With the pictures left out, write out the records verbatim.

> [SOURCE DATA]
========

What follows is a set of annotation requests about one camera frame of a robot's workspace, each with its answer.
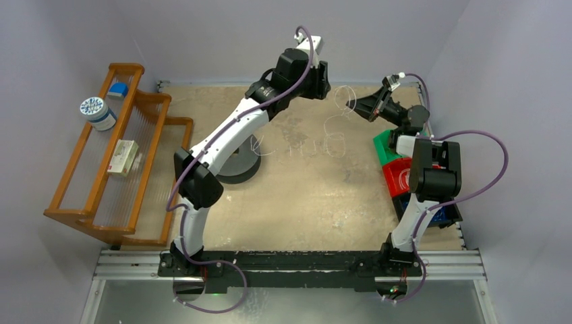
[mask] wooden rack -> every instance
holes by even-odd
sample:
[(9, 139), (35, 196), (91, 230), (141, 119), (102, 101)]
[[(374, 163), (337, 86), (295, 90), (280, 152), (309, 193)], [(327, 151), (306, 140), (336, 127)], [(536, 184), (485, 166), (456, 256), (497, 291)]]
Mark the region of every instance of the wooden rack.
[[(92, 126), (85, 124), (51, 204), (44, 211), (47, 217), (108, 244), (166, 245), (172, 212), (165, 213), (158, 238), (137, 239), (128, 235), (136, 232), (164, 126), (184, 126), (182, 146), (187, 148), (190, 142), (193, 120), (167, 116), (171, 102), (168, 94), (138, 90), (143, 73), (143, 66), (135, 63), (109, 65), (109, 72), (98, 94), (100, 98), (106, 97), (112, 83), (129, 84), (129, 92), (121, 107), (114, 111), (117, 122), (112, 130), (106, 132), (92, 132)], [(119, 139), (135, 140), (139, 144), (139, 164), (136, 166), (134, 162), (125, 179), (112, 176), (110, 180), (107, 166)], [(173, 178), (159, 180), (167, 182), (166, 186), (161, 187), (161, 197), (171, 191)], [(167, 200), (157, 203), (163, 204), (164, 211)]]

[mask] table surface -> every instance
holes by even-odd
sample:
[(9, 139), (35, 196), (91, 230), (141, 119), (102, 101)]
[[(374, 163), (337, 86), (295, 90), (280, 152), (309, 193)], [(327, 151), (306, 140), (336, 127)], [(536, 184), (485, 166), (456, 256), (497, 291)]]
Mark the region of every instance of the table surface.
[[(353, 89), (363, 97), (378, 88)], [(169, 115), (194, 119), (191, 142), (195, 145), (235, 109), (245, 90), (242, 86), (170, 86), (164, 92), (173, 97)], [(206, 249), (380, 248), (398, 222), (372, 139), (394, 126), (383, 119), (369, 123), (336, 106), (344, 107), (347, 99), (345, 89), (337, 98), (330, 91), (323, 101), (295, 99), (255, 133), (264, 155), (262, 165), (247, 182), (224, 185), (222, 198), (208, 215)], [(417, 88), (412, 87), (397, 89), (394, 99), (404, 107), (420, 102)], [(172, 153), (161, 160), (165, 167), (152, 177), (173, 177)], [(149, 217), (141, 220), (138, 236), (160, 226)], [(175, 214), (171, 239), (178, 235), (179, 222), (180, 212)], [(460, 250), (455, 226), (429, 228), (420, 248)]]

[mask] small white box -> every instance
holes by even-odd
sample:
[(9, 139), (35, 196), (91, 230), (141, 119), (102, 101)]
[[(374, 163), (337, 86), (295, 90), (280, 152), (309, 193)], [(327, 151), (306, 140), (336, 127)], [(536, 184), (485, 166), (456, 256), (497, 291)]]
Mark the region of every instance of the small white box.
[(126, 177), (131, 169), (139, 146), (134, 140), (118, 140), (107, 173)]

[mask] gray wall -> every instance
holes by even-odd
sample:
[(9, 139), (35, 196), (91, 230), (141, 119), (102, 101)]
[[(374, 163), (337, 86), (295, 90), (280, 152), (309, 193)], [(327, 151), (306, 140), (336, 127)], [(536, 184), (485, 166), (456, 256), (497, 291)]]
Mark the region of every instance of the gray wall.
[(323, 36), (330, 79), (426, 76), (468, 0), (121, 0), (145, 59), (161, 79), (251, 82), (294, 45), (298, 24)]
[(102, 244), (42, 212), (84, 125), (78, 105), (109, 63), (141, 57), (107, 0), (0, 1), (0, 44), (1, 322), (79, 323)]
[[(509, 149), (505, 178), (460, 206), (501, 323), (572, 318), (571, 12), (566, 0), (472, 0), (428, 78), (434, 130), (488, 130)], [(496, 175), (501, 150), (457, 140), (468, 193)]]

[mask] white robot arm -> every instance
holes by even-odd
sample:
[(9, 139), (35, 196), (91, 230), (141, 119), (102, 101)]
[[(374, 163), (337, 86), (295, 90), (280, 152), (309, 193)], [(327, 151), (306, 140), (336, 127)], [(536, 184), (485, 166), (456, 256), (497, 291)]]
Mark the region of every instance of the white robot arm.
[[(202, 237), (208, 211), (222, 194), (222, 186), (214, 177), (219, 174), (231, 154), (258, 128), (266, 125), (278, 112), (286, 109), (291, 99), (295, 97), (324, 99), (331, 89), (327, 78), (327, 62), (320, 61), (318, 56), (323, 44), (322, 38), (312, 36), (313, 55), (310, 55), (312, 47), (309, 38), (298, 34), (295, 39), (298, 46), (294, 49), (286, 49), (282, 53), (276, 68), (271, 69), (273, 74), (270, 80), (266, 80), (265, 73), (259, 81), (251, 85), (245, 98), (214, 132), (193, 146), (190, 152), (179, 149), (175, 154), (175, 169), (179, 177), (185, 167), (185, 162), (188, 165), (193, 153), (206, 152), (198, 159), (197, 168), (193, 170), (194, 175), (190, 176), (187, 184), (184, 182), (179, 187), (179, 193), (183, 196), (182, 203), (188, 206), (187, 219), (182, 230), (184, 238), (182, 241), (190, 256), (199, 252), (203, 247)], [(309, 57), (312, 57), (311, 68), (300, 86), (269, 107), (253, 110), (261, 103), (280, 95), (298, 81), (308, 64)], [(206, 149), (215, 136), (218, 138)], [(178, 251), (183, 250), (181, 238), (174, 239), (173, 243)]]
[[(387, 240), (391, 244), (389, 249), (398, 251), (397, 254), (411, 254), (413, 244), (415, 248), (418, 247), (417, 238), (423, 236), (431, 219), (439, 211), (430, 207), (451, 200), (461, 189), (459, 144), (420, 138), (418, 135), (429, 120), (429, 111), (421, 105), (406, 109), (392, 100), (392, 92), (400, 85), (399, 79), (404, 77), (404, 73), (387, 76), (382, 81), (382, 87), (374, 94), (346, 103), (370, 122), (382, 117), (397, 125), (390, 133), (388, 146), (400, 155), (411, 157), (411, 198), (399, 225)], [(421, 219), (424, 211), (428, 212)]]

========

> [COMPLETED EXERCISE]
What follows is a set of annotation requests about one camera frame of a robot's workspace, each with its answer.
[mask] wooden rack -> every instance
holes by even-odd
sample:
[(9, 139), (35, 196), (91, 230), (141, 119), (102, 101)]
[[(374, 163), (337, 86), (295, 90), (280, 152), (309, 193)], [(327, 151), (306, 140), (336, 127)], [(536, 184), (485, 166), (456, 256), (497, 291)]]
Mark the region of every instance of the wooden rack.
[[(92, 126), (85, 124), (51, 204), (44, 211), (47, 217), (108, 244), (166, 245), (172, 212), (165, 213), (158, 238), (137, 239), (128, 235), (136, 232), (164, 126), (184, 126), (182, 146), (187, 148), (190, 142), (193, 120), (167, 116), (171, 102), (168, 94), (138, 90), (143, 73), (143, 66), (135, 63), (109, 65), (109, 72), (98, 94), (100, 98), (106, 97), (112, 83), (129, 84), (129, 92), (121, 107), (114, 111), (117, 122), (112, 130), (106, 132), (92, 132)], [(119, 139), (135, 140), (139, 144), (139, 164), (136, 166), (134, 162), (125, 179), (112, 176), (110, 180), (107, 166)], [(173, 178), (159, 180), (167, 182), (166, 186), (161, 187), (161, 197), (171, 191)], [(167, 200), (157, 203), (163, 204), (164, 211)]]

[mask] table surface -> every instance
holes by even-odd
sample:
[(9, 139), (35, 196), (91, 230), (141, 119), (102, 101)]
[[(374, 163), (337, 86), (295, 90), (280, 152), (309, 193)], [(327, 151), (306, 140), (336, 127)], [(536, 184), (485, 166), (456, 256), (497, 291)]]
Mark the region of every instance of the table surface.
[[(353, 89), (363, 97), (378, 88)], [(169, 115), (194, 119), (191, 142), (195, 145), (235, 109), (245, 90), (242, 86), (170, 86), (164, 92), (173, 97)], [(206, 249), (380, 248), (398, 222), (372, 139), (394, 126), (383, 119), (369, 123), (336, 106), (344, 107), (347, 99), (345, 89), (337, 98), (330, 91), (323, 101), (295, 99), (255, 133), (264, 155), (262, 165), (247, 182), (224, 185), (222, 198), (208, 215)], [(417, 88), (412, 87), (397, 89), (394, 99), (404, 107), (420, 102)], [(172, 153), (161, 160), (165, 167), (152, 177), (173, 177)], [(149, 217), (141, 220), (138, 236), (160, 226)], [(175, 214), (171, 239), (178, 235), (179, 222), (180, 212)], [(460, 250), (455, 226), (429, 228), (420, 248)]]

[mask] small white box -> every instance
holes by even-odd
sample:
[(9, 139), (35, 196), (91, 230), (141, 119), (102, 101)]
[[(374, 163), (337, 86), (295, 90), (280, 152), (309, 193)], [(327, 151), (306, 140), (336, 127)], [(536, 184), (485, 166), (456, 256), (497, 291)]]
Mark the region of every instance of the small white box.
[(126, 177), (131, 169), (139, 146), (134, 140), (118, 140), (107, 173)]

[mask] gray wall -> every instance
holes by even-odd
sample:
[(9, 139), (35, 196), (91, 230), (141, 119), (102, 101)]
[[(374, 163), (337, 86), (295, 90), (280, 152), (309, 193)], [(327, 151), (306, 140), (336, 127)], [(536, 184), (485, 166), (456, 256), (497, 291)]]
Mark the region of every instance of the gray wall.
[(323, 36), (330, 79), (426, 76), (468, 0), (121, 0), (145, 59), (161, 79), (251, 82), (294, 45), (298, 24)]
[(102, 244), (42, 212), (84, 125), (78, 105), (109, 63), (141, 57), (107, 0), (0, 1), (0, 44), (1, 322), (79, 323)]
[[(509, 149), (505, 178), (460, 206), (501, 323), (572, 318), (571, 12), (566, 0), (472, 0), (428, 78), (434, 130), (488, 130)], [(496, 175), (501, 150), (457, 140), (468, 193)]]

[mask] white robot arm -> every instance
holes by even-odd
sample:
[(9, 139), (35, 196), (91, 230), (141, 119), (102, 101)]
[[(374, 163), (337, 86), (295, 90), (280, 152), (309, 193)], [(327, 151), (306, 140), (336, 127)], [(536, 184), (485, 166), (456, 256), (497, 291)]]
Mark the region of every instance of the white robot arm.
[[(202, 237), (208, 211), (222, 194), (222, 186), (214, 177), (219, 174), (231, 154), (258, 128), (266, 125), (278, 112), (286, 109), (291, 99), (295, 97), (324, 99), (331, 89), (327, 78), (327, 62), (320, 61), (318, 56), (323, 44), (322, 38), (312, 36), (313, 55), (310, 55), (312, 47), (309, 38), (298, 34), (295, 39), (298, 46), (294, 49), (286, 49), (282, 53), (276, 68), (271, 69), (273, 74), (270, 80), (266, 80), (265, 73), (259, 81), (251, 85), (245, 98), (214, 132), (193, 146), (190, 152), (179, 149), (175, 154), (175, 169), (179, 177), (185, 167), (185, 162), (188, 165), (193, 153), (206, 152), (198, 159), (197, 168), (193, 170), (194, 175), (190, 176), (187, 184), (184, 182), (179, 187), (179, 193), (183, 196), (182, 203), (188, 206), (187, 219), (182, 230), (184, 238), (182, 241), (190, 256), (199, 252), (203, 247)], [(309, 57), (312, 57), (311, 68), (300, 86), (269, 107), (253, 110), (261, 103), (280, 95), (298, 81), (308, 64)], [(206, 149), (215, 136), (218, 138)], [(178, 251), (183, 250), (181, 238), (174, 239), (173, 243)]]
[[(387, 240), (391, 244), (389, 249), (398, 251), (397, 254), (411, 254), (413, 244), (415, 248), (418, 247), (417, 238), (423, 236), (431, 219), (439, 211), (430, 207), (451, 200), (461, 189), (459, 144), (420, 138), (418, 135), (429, 120), (429, 111), (421, 105), (406, 109), (392, 100), (392, 92), (400, 85), (399, 79), (404, 77), (404, 73), (387, 76), (382, 81), (382, 87), (374, 94), (346, 103), (370, 122), (382, 117), (397, 125), (390, 133), (388, 146), (400, 155), (411, 157), (411, 198), (399, 225)], [(421, 219), (424, 211), (428, 212)]]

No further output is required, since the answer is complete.